▶ _Task description_
Write down each of the records again, exactly and in full.

▶ _Records provided_
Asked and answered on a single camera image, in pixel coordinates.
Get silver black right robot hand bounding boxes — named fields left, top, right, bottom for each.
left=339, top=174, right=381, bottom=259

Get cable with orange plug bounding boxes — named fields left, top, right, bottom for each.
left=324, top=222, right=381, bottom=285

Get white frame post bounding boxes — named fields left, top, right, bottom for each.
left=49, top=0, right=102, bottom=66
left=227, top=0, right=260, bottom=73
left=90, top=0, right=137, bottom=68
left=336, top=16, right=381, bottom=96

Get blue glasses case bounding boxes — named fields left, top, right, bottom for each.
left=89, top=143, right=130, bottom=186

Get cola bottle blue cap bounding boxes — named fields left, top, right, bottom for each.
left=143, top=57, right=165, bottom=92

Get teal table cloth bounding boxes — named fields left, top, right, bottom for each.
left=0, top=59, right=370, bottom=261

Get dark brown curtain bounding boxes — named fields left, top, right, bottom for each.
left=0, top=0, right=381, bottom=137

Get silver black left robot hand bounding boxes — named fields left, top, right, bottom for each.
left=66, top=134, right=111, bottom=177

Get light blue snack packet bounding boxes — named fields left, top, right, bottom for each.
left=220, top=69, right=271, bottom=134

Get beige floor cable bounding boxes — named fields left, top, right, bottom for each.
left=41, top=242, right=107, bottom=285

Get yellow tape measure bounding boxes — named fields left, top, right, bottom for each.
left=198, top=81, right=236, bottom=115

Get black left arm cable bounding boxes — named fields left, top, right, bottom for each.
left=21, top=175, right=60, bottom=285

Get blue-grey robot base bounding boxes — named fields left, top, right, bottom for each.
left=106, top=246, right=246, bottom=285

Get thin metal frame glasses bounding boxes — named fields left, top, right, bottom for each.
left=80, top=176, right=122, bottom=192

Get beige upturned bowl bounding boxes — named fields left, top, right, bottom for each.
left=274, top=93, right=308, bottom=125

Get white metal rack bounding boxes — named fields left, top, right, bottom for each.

▶ _Exercise result_
Asked and answered on a single camera image, in pixel coordinates.
Get silver black right robot hand bounding boxes — named fields left, top, right, bottom for each.
left=339, top=174, right=381, bottom=259

Get cable with orange plug bounding boxes — named fields left, top, right, bottom for each.
left=324, top=222, right=381, bottom=285

Get white frame post bounding boxes — named fields left, top, right, bottom for each.
left=49, top=0, right=102, bottom=66
left=227, top=0, right=260, bottom=73
left=90, top=0, right=137, bottom=68
left=336, top=16, right=381, bottom=96

Get blue glasses case bounding boxes — named fields left, top, right, bottom for each.
left=89, top=143, right=130, bottom=186

Get cola bottle blue cap bounding boxes — named fields left, top, right, bottom for each.
left=143, top=57, right=165, bottom=92

Get teal table cloth bounding boxes — named fields left, top, right, bottom for each.
left=0, top=59, right=370, bottom=261

Get dark brown curtain bounding boxes — named fields left, top, right, bottom for each.
left=0, top=0, right=381, bottom=137

Get silver black left robot hand bounding boxes — named fields left, top, right, bottom for each.
left=66, top=134, right=111, bottom=177

Get light blue snack packet bounding boxes — named fields left, top, right, bottom for each.
left=220, top=69, right=271, bottom=134

Get beige floor cable bounding boxes — named fields left, top, right, bottom for each.
left=41, top=242, right=107, bottom=285

Get yellow tape measure bounding boxes — named fields left, top, right, bottom for each.
left=198, top=81, right=236, bottom=115

Get black left arm cable bounding boxes — named fields left, top, right, bottom for each.
left=21, top=175, right=60, bottom=285

Get blue-grey robot base bounding boxes — named fields left, top, right, bottom for each.
left=106, top=246, right=246, bottom=285

Get thin metal frame glasses bounding boxes — named fields left, top, right, bottom for each.
left=80, top=176, right=122, bottom=192

Get beige upturned bowl bounding boxes — named fields left, top, right, bottom for each.
left=274, top=93, right=308, bottom=125

Get white metal rack bounding boxes — named fields left, top, right, bottom for each.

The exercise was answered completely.